- **About this task**
In the material below, how many lines contain the string "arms"? Reply with the number only.

- **Source material**
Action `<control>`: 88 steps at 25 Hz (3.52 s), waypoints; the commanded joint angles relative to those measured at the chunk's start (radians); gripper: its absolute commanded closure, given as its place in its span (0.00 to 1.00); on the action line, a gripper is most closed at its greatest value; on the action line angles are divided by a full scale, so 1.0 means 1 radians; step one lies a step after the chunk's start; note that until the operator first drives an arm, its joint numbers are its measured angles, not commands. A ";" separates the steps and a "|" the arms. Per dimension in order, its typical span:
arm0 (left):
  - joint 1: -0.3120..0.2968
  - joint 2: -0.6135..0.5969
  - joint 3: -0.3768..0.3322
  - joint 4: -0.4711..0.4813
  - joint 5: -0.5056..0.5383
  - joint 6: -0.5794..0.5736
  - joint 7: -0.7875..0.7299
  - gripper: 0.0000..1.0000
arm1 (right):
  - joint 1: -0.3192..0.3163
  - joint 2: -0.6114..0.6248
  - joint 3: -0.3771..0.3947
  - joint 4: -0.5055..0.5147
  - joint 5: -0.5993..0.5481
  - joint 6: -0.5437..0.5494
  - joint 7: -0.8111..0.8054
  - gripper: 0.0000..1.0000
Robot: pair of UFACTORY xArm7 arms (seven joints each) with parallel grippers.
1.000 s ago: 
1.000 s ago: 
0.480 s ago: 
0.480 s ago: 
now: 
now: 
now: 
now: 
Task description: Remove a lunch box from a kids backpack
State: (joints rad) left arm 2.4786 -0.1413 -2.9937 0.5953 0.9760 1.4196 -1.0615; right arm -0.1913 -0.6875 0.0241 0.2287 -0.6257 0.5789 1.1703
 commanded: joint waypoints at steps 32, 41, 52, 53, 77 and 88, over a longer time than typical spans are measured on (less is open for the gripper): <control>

- **Written response**
2